IDS Reference Architecture Model

The International Data Spaces (IDS) are virtual data spaces leveraging existing standards and technologies, as well as governance models, well-accepted in the data economy, to facilitate secure and standardized data exchange and data linkage in a trusted business ecosystem. It thereby provides a basis for creating smart service scenarios and facilitating innovative cross-company business processes, while at the same time guaranteeing data sovereignty for data owners.

Data sovereignty is a central aspect of the IDS. It can be defined as a natural person’s or corporate entity’s capability of being entirely self-determined with regard to its data. The International Data Spaces initiative proposes a Reference Architecture Model for this particular capability and related aspects, including requirements for secure and trusted data exchange in business ecosystems.

Focusing on the generalization of concepts, functionality, and overall processes involved in the creation of a secure “network of trusted data”, the IDS Reference Architecture resides at a higher abstraction level than common architecture models of concrete software solutions do.
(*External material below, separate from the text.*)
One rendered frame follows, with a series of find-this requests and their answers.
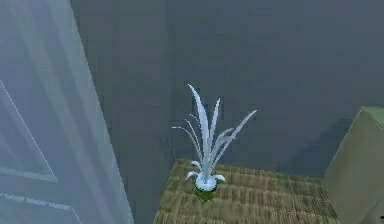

The document provides an overview supplemented by dedicated architecture specifications defining the individual components of the IDS (Connector, Broker, App Store, etc.) in detail.

In compliance with common system architecture models and standards (e.g., ISO 42010, 4+1 view model), the IDS Reference Architecture Model uses a five-layer structure expressing various stakeholders’ concerns and viewpoints at different levels of granularity.

The general structure of the IDS Reference Architecture Model is made up of five layers:

The Business Layer specifies and categorizes the different roles which the participants of the IDS can assume, and it specifies the main activities and interactions connected with each of these roles.

The Functional Layer defines the functional requirements of the IDS, plus the concrete features to be derived from these.

The Process Layer specifies the interactions taking place between the different components of the IDS; using the BPMN notation, it provides a dynamic view of the Reference Architecture Model.

The Information Layer defines a conceptual model which makes use of linked-data principles for describing both the static and the dynamic aspects of the IDS’s constituents.

The System Layer is concerned with the decomposition of the logical software components, considering aspects suchas integration, configuration, deployment, and extensibility of these components.

In addition, the IDS Reference Architecture Model comprises three perspectives that need to be implemented across all five layers: Security, Certification, and Governance.